■ Task brief
Output the data word for word. Begin at its first line and end at the line with "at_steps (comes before".
━━━━━━━━
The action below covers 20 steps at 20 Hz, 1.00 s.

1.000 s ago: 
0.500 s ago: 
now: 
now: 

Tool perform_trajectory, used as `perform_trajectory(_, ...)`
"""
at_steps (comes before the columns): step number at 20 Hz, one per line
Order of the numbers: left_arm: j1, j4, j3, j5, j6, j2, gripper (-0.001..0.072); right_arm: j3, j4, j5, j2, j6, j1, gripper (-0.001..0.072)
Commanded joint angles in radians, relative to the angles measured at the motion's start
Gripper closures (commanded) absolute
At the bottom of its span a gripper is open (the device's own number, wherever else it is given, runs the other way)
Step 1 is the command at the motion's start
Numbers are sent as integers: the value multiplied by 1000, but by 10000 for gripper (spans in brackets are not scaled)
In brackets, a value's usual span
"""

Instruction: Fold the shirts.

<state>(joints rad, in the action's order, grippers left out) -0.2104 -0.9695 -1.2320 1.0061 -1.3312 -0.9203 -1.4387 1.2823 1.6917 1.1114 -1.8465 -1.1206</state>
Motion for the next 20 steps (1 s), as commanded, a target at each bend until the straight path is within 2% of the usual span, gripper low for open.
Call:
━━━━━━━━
■ Exercise answer
The action below covers 20 steps at 20 Hz, 1.00 s.

1.000 s ago: 
0.500 s ago: 
now: 
now: 

Tool perform_trajectory, used as `perform_trajectory(_, ...)`
"""
at_steps (comes before the columns): step number at 20 Hz, one per line

There is no more output for this exercise.